### WORK REQUEST:
Reproduce every entry word for word. Drop all pictures from the copy.

### PROVIDED DATA:
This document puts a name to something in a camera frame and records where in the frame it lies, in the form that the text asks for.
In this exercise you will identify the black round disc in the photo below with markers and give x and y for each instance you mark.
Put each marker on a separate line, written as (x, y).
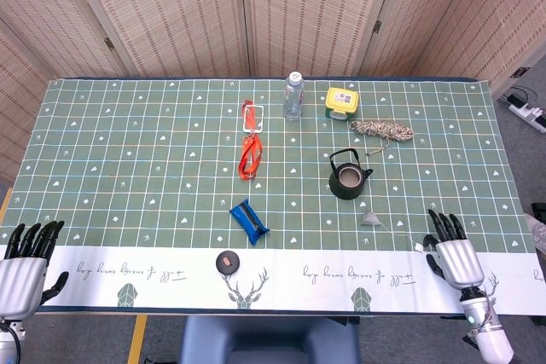
(227, 262)

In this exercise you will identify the black cast iron teapot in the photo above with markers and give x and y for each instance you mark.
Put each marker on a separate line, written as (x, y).
(346, 191)

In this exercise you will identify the grey pyramid tea bag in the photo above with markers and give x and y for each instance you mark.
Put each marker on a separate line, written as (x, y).
(369, 220)

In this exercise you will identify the clear plastic water bottle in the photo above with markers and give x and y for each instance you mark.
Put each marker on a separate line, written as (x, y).
(293, 99)

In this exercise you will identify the white power strip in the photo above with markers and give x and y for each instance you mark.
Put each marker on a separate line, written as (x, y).
(531, 114)

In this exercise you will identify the green grid tablecloth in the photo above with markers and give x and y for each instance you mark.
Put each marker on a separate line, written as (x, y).
(128, 168)

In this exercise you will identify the green box with yellow lid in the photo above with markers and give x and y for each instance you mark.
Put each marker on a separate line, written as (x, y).
(341, 99)

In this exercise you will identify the blue padded chair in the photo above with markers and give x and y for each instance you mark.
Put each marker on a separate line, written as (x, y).
(268, 340)

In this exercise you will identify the blue tissue pack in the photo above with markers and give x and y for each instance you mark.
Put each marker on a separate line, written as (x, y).
(247, 221)

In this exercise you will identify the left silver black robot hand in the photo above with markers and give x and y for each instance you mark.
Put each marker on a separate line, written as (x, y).
(19, 283)

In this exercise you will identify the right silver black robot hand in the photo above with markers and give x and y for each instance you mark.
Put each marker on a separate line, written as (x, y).
(460, 262)

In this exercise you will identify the clear badge holder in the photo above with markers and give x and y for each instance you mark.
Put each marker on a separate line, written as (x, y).
(253, 119)

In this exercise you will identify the woven folding screen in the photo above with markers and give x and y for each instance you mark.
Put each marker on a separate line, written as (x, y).
(192, 10)

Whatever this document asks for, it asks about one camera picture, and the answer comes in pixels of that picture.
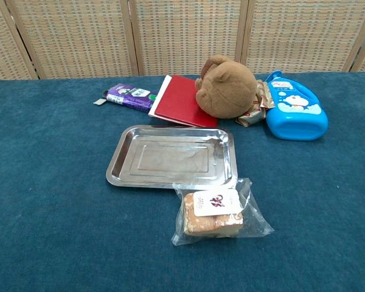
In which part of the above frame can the bagged bread with white label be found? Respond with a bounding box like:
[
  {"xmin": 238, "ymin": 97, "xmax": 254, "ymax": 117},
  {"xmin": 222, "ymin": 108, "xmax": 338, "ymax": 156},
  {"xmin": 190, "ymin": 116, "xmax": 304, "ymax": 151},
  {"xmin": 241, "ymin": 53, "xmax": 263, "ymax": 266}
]
[{"xmin": 171, "ymin": 178, "xmax": 275, "ymax": 246}]

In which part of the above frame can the rectangular silver metal tray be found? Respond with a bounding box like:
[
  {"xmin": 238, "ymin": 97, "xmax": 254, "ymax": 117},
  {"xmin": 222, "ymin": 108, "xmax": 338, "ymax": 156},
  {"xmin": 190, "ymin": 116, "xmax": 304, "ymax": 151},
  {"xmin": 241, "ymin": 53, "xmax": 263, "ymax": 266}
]
[{"xmin": 105, "ymin": 124, "xmax": 238, "ymax": 189}]

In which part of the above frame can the red notebook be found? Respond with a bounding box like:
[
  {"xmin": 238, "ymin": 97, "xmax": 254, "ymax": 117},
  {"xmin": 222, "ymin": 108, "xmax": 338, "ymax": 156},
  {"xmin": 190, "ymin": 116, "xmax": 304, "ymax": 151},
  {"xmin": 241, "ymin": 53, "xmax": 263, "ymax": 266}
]
[{"xmin": 148, "ymin": 74, "xmax": 219, "ymax": 128}]

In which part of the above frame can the brown plush bear toy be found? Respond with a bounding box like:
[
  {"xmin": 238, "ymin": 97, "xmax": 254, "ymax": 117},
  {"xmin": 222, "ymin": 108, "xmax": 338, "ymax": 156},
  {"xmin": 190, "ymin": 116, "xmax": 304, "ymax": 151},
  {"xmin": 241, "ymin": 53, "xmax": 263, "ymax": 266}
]
[{"xmin": 195, "ymin": 55, "xmax": 259, "ymax": 119}]

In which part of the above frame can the purple snack package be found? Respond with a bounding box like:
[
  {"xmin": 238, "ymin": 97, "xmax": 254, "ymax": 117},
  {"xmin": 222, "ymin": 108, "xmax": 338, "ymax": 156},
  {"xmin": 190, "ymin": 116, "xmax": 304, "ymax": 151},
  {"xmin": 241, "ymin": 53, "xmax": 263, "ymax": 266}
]
[{"xmin": 93, "ymin": 83, "xmax": 159, "ymax": 113}]

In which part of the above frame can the gold and red snack wrapper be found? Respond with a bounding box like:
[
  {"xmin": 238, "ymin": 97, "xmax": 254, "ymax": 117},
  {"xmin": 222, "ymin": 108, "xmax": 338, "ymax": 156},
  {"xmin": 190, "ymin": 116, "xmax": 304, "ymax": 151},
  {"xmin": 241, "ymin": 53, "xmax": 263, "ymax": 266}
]
[{"xmin": 235, "ymin": 79, "xmax": 276, "ymax": 126}]

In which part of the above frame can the woven folding screen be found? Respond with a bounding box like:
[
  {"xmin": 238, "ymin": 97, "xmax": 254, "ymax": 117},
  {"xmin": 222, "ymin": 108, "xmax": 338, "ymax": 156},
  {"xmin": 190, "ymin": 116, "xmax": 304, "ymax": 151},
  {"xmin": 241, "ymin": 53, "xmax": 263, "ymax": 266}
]
[{"xmin": 0, "ymin": 0, "xmax": 365, "ymax": 82}]

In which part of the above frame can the blue cartoon detergent bottle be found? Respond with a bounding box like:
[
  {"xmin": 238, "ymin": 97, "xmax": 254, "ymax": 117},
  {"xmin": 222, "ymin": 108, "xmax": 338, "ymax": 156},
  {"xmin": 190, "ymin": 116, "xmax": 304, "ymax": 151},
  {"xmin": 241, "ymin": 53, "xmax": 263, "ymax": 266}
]
[{"xmin": 266, "ymin": 70, "xmax": 329, "ymax": 141}]

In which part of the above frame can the teal table cloth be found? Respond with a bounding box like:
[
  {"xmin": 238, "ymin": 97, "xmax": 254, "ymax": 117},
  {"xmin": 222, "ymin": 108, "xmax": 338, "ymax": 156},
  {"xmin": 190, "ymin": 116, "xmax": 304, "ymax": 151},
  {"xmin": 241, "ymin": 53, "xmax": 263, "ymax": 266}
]
[{"xmin": 0, "ymin": 72, "xmax": 365, "ymax": 292}]

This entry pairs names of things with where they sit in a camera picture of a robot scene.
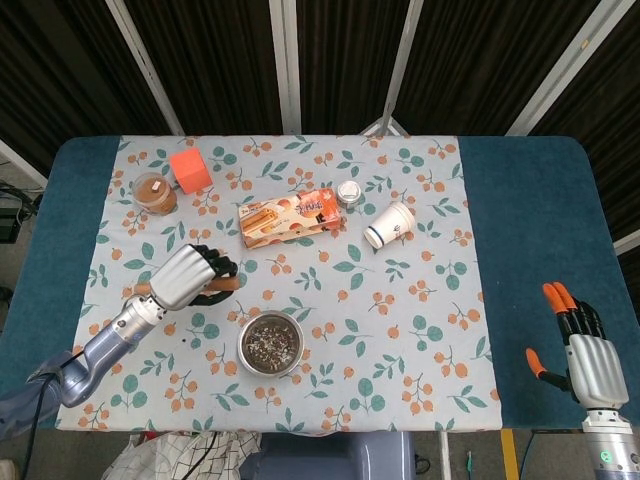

### FINISHED EXERCISE:
This document puts a name to something in a camera frame and records where in the frame it lies, in the form that the text asks for.
In this exercise you will identify the black round disc in the photo below with markers and give x and y for each instance you mark.
Put each marker on a separate line, written as (x, y).
(227, 262)

In this exercise you will identify the black cast iron teapot in the photo above with markers and give x and y for each instance you mark.
Put each marker on a separate line, written as (x, y).
(346, 191)

In this exercise you will identify the grey pyramid tea bag in the photo above with markers and give x and y for each instance you mark.
Put each marker on a separate line, written as (x, y).
(369, 220)

In this exercise you will identify the clear plastic water bottle in the photo above with markers and give x and y for each instance you mark.
Put each marker on a separate line, written as (x, y).
(293, 99)

In this exercise you will identify the white power strip in the photo above with markers and give x and y for each instance you mark.
Put each marker on a separate line, written as (x, y).
(531, 114)

In this exercise you will identify the green grid tablecloth in the photo above with markers and give x and y for each instance you mark.
Put each marker on a separate line, written as (x, y).
(128, 168)

In this exercise you will identify the green box with yellow lid in the photo above with markers and give x and y for each instance you mark.
Put each marker on a separate line, written as (x, y).
(341, 99)

In this exercise you will identify the blue padded chair in the photo above with markers and give x and y for each instance you mark.
Put each marker on a separate line, written as (x, y).
(268, 340)

In this exercise you will identify the blue tissue pack in the photo above with markers and give x and y for each instance you mark.
Put each marker on a separate line, written as (x, y).
(247, 221)

In this exercise you will identify the left silver black robot hand in the photo above with markers and give x and y for each instance you mark.
Put each marker on a separate line, written as (x, y).
(19, 283)

In this exercise you will identify the right silver black robot hand in the photo above with markers and give x and y for each instance you mark.
Put each marker on a separate line, written as (x, y).
(460, 262)

In this exercise you will identify the clear badge holder in the photo above with markers and give x and y for each instance you mark.
Put each marker on a separate line, written as (x, y).
(253, 119)

In this exercise you will identify the woven folding screen in the photo above with markers and give x and y for each instance you mark.
Put each marker on a separate line, written as (x, y).
(192, 10)

Whatever this document asks for, it asks about one camera picture, and the answer comes in pixels of that picture.
In which part of the above frame can the bagged bread with white label be found? Respond with a bounding box like:
[
  {"xmin": 238, "ymin": 97, "xmax": 254, "ymax": 117},
  {"xmin": 222, "ymin": 108, "xmax": 338, "ymax": 156},
  {"xmin": 190, "ymin": 116, "xmax": 304, "ymax": 151},
  {"xmin": 241, "ymin": 53, "xmax": 263, "ymax": 266}
]
[{"xmin": 171, "ymin": 178, "xmax": 275, "ymax": 246}]

In which part of the above frame can the rectangular silver metal tray be found? Respond with a bounding box like:
[
  {"xmin": 238, "ymin": 97, "xmax": 254, "ymax": 117},
  {"xmin": 222, "ymin": 108, "xmax": 338, "ymax": 156},
  {"xmin": 190, "ymin": 116, "xmax": 304, "ymax": 151},
  {"xmin": 241, "ymin": 53, "xmax": 263, "ymax": 266}
]
[{"xmin": 105, "ymin": 124, "xmax": 238, "ymax": 189}]

In which part of the above frame can the red notebook be found? Respond with a bounding box like:
[
  {"xmin": 238, "ymin": 97, "xmax": 254, "ymax": 117},
  {"xmin": 222, "ymin": 108, "xmax": 338, "ymax": 156},
  {"xmin": 190, "ymin": 116, "xmax": 304, "ymax": 151},
  {"xmin": 241, "ymin": 53, "xmax": 263, "ymax": 266}
]
[{"xmin": 148, "ymin": 74, "xmax": 219, "ymax": 128}]

In which part of the above frame can the brown plush bear toy be found? Respond with a bounding box like:
[
  {"xmin": 238, "ymin": 97, "xmax": 254, "ymax": 117},
  {"xmin": 222, "ymin": 108, "xmax": 338, "ymax": 156},
  {"xmin": 190, "ymin": 116, "xmax": 304, "ymax": 151},
  {"xmin": 241, "ymin": 53, "xmax": 263, "ymax": 266}
]
[{"xmin": 195, "ymin": 55, "xmax": 259, "ymax": 119}]

In which part of the above frame can the purple snack package be found? Respond with a bounding box like:
[
  {"xmin": 238, "ymin": 97, "xmax": 254, "ymax": 117},
  {"xmin": 222, "ymin": 108, "xmax": 338, "ymax": 156},
  {"xmin": 190, "ymin": 116, "xmax": 304, "ymax": 151},
  {"xmin": 241, "ymin": 53, "xmax": 263, "ymax": 266}
]
[{"xmin": 93, "ymin": 83, "xmax": 159, "ymax": 113}]

In which part of the above frame can the gold and red snack wrapper be found? Respond with a bounding box like:
[
  {"xmin": 238, "ymin": 97, "xmax": 254, "ymax": 117},
  {"xmin": 222, "ymin": 108, "xmax": 338, "ymax": 156},
  {"xmin": 190, "ymin": 116, "xmax": 304, "ymax": 151},
  {"xmin": 241, "ymin": 53, "xmax": 263, "ymax": 266}
]
[{"xmin": 235, "ymin": 79, "xmax": 276, "ymax": 126}]

In which part of the above frame can the woven folding screen be found? Respond with a bounding box like:
[
  {"xmin": 238, "ymin": 97, "xmax": 254, "ymax": 117},
  {"xmin": 222, "ymin": 108, "xmax": 338, "ymax": 156},
  {"xmin": 190, "ymin": 116, "xmax": 304, "ymax": 151},
  {"xmin": 241, "ymin": 53, "xmax": 263, "ymax": 266}
]
[{"xmin": 0, "ymin": 0, "xmax": 365, "ymax": 82}]

In which part of the above frame can the blue cartoon detergent bottle be found? Respond with a bounding box like:
[
  {"xmin": 238, "ymin": 97, "xmax": 254, "ymax": 117},
  {"xmin": 222, "ymin": 108, "xmax": 338, "ymax": 156},
  {"xmin": 190, "ymin": 116, "xmax": 304, "ymax": 151},
  {"xmin": 241, "ymin": 53, "xmax": 263, "ymax": 266}
]
[{"xmin": 266, "ymin": 70, "xmax": 329, "ymax": 141}]

In which part of the above frame can the teal table cloth be found? Respond with a bounding box like:
[
  {"xmin": 238, "ymin": 97, "xmax": 254, "ymax": 117},
  {"xmin": 222, "ymin": 108, "xmax": 338, "ymax": 156},
  {"xmin": 190, "ymin": 116, "xmax": 304, "ymax": 151},
  {"xmin": 241, "ymin": 53, "xmax": 263, "ymax": 266}
]
[{"xmin": 0, "ymin": 72, "xmax": 365, "ymax": 292}]

This entry pairs names of things with where they sit in a camera picture of a robot scene.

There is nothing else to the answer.